Pasha starts to whimper at my breast. I pull him away and stroke his apple cheek as regret courses through me.
I used to think about having a baby, but whenever I did, I imagined a good man by my side. Or at the very least, a man I loved.
It’s funny that, in the end, even love wasn’t enough. But then, love was never what Leo was after. Despite my denial, I know Anya’s right about me. About my feelings. About where my heart lies.
I just don’t want to give her the satisfaction of acknowledging it.
“I don’t want to go back to training today,” I say instead.
Anya crosses her legs and scoffs, “You don’t have a choice.”
“Why is it that, in the Bratva, being powerful means removing everyone else’s options?” I demand.
“I’m not trying to control you, Viktoria. I’m trying to protect you.”
“It all feels the same from my perspective.”
“What do I keep telling you?” she demands. “I’ve said it over and over again since you got here?”
“Lie better? Abort your child? Abandon your principles?” I rattle off. “You’ve given me so many gems of maternal wisdom; it’s hard to keep them all straight.”
She glares at me with a deadpan expression. “If you want something enough, take it. If you really wanted out of here, then you’d be back with your Bratva prince. If you really wanted to stop training, you would have stopped by now. You are like all those other ordinary people out there in the world: you love to complain, but you refuse to do anything to change it.”
Her words feel like rocks being pelted at me, but beneath the harsh words, I find a small iota of truth.
“You like playing the victim, Willow,” she says. “But no one will feel sorry for you here. So I suggest you stop feeling sorry for yourself.”
“Willow.”
I glance towards Leo, realizing belatedly that we’ve come to a stop outside the cabin. Right back to where all this started. The men are already piling out of the jeep and unloading their violent paraphernalia.
“Come on,” he says. “Let’s go.”
I try to move, but my body feels completely numb, so I just slump back in my seat and stare up at the roof of the car. Instead of snapping at me to get my ass in gear like he normally would, Leo just waits next to me silently. Patiently, if a man like him could be said to do anything patiently.
We sit together until the quiet becomes too oppressive to continue. “We need to at least consider it,” I whisper.

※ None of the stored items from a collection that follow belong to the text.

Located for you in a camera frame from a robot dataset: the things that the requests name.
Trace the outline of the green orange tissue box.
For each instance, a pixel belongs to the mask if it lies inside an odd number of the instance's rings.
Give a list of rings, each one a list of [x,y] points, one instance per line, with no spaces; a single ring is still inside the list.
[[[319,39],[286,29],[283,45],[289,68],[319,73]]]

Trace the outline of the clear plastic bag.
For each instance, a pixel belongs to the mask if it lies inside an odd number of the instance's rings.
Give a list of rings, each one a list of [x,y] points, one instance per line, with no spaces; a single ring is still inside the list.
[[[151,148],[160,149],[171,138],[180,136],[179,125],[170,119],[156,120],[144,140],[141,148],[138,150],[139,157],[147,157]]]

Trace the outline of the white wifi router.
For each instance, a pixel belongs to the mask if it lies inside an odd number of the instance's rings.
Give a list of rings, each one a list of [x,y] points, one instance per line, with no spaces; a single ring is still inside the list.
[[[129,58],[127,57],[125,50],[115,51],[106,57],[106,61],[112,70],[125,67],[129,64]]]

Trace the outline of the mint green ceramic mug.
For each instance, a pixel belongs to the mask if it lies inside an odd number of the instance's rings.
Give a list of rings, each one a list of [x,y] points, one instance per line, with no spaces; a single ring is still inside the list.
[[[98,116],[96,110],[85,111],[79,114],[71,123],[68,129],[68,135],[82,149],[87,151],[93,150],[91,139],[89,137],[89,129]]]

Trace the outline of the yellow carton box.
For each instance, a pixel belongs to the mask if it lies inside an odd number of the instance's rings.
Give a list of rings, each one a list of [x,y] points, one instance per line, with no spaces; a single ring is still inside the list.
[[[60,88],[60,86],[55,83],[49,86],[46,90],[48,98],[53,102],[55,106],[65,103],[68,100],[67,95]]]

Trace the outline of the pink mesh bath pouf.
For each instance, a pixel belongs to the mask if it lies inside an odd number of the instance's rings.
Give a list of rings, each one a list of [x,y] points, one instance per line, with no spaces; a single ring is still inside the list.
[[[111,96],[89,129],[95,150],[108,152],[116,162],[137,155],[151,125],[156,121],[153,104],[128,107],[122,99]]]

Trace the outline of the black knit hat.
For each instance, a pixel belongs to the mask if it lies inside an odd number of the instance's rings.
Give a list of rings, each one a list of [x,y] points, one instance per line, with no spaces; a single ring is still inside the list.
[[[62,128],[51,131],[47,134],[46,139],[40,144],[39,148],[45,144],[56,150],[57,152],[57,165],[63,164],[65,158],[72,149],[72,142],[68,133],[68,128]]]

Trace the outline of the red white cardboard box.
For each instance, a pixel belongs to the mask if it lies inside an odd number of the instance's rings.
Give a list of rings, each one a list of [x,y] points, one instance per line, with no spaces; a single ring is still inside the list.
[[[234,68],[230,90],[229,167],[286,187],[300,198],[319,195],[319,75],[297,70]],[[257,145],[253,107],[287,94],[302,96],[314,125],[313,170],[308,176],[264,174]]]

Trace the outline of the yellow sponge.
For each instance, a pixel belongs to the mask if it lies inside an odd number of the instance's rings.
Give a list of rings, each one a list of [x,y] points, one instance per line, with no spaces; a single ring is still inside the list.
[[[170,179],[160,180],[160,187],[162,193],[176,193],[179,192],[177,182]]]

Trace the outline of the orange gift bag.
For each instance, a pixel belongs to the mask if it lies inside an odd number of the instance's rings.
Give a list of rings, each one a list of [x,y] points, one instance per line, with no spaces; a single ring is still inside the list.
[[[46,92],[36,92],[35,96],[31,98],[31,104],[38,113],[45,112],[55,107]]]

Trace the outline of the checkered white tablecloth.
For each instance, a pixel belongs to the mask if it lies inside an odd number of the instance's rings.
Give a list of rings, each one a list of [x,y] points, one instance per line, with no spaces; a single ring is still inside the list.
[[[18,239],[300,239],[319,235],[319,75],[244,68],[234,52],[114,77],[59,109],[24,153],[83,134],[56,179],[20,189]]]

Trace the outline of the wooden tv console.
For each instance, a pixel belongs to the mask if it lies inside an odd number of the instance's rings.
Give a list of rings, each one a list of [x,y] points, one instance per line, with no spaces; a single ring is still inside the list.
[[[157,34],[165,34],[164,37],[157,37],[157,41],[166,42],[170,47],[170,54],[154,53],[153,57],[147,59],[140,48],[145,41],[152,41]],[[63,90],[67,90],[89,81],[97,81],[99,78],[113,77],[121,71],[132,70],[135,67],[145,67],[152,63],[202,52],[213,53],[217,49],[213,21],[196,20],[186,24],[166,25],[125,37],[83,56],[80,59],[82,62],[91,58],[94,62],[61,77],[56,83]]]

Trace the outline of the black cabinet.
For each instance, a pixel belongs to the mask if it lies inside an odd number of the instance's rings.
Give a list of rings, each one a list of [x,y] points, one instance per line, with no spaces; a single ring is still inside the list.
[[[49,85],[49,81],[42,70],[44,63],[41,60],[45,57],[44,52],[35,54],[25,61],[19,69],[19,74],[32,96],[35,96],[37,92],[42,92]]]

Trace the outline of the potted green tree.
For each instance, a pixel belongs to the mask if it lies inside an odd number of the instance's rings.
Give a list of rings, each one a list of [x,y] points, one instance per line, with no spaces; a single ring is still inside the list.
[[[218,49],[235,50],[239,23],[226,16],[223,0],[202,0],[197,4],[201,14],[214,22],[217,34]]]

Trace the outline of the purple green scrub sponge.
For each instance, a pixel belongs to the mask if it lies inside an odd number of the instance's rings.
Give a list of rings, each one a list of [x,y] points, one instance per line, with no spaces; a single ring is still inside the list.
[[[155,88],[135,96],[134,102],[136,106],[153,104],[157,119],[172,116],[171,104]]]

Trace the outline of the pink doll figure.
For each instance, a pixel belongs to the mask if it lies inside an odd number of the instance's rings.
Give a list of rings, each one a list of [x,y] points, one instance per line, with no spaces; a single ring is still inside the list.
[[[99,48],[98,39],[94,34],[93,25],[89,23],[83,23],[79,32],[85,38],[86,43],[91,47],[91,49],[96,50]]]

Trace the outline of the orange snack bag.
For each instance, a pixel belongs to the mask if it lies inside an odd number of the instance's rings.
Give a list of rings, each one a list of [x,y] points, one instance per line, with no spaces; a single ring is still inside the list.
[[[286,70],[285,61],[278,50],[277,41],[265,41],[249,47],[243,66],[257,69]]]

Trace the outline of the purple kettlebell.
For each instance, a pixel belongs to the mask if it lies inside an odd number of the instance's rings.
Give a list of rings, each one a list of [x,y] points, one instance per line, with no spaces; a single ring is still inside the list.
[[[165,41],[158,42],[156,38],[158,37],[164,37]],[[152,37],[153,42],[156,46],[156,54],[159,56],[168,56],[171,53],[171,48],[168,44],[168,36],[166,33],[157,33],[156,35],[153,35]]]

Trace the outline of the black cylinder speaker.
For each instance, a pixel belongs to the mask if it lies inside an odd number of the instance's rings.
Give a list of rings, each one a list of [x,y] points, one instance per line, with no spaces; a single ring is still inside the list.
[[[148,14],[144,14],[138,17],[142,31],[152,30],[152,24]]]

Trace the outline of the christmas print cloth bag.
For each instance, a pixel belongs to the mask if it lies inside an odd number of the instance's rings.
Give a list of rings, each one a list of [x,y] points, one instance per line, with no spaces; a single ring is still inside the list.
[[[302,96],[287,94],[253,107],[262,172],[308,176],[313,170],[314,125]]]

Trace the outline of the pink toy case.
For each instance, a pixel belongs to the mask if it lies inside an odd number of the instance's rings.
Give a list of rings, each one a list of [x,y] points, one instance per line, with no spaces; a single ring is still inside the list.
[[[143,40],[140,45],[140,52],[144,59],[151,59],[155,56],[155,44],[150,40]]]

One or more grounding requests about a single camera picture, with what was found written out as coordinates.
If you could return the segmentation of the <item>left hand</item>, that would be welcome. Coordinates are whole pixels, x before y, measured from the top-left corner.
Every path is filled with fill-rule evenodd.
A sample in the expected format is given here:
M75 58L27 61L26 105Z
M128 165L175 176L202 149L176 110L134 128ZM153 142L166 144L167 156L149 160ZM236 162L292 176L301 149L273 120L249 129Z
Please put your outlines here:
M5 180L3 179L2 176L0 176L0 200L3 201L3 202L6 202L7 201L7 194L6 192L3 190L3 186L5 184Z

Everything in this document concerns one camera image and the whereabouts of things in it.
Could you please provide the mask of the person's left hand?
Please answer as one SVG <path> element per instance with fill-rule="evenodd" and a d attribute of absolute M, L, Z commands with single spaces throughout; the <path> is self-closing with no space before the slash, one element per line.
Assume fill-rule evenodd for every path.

“Consider it?” Anger curls off each of Leo’s words like steam. “It sounded like you were ready to do more than consider it back there.”
“It has nothing to do with you. It isn’t personal, but—”
“You think I’m pissed because you hurt my feelings?” he growls, cutting me off. “I’m pissed because it was a stupid decision to make. You can’t trust anything he says, and you should know that.”
I turn to look at him. He’s as savagely beautiful as he ever is. I know he has love for me, somewhere deep down beneath the ever-present rage. I know he understands what my heart has been through, too. How badly it’s hurt to love someone who might not let himself love me back.
“He has my son, Leo.”
“Spartak is not going to kill Pasha,” he says firmly. “He’s on shaky ground as it is. If he kills the heir to the Mikhailov throne, the loyalists will have no reason to continue to follow him once Semyon is dead.”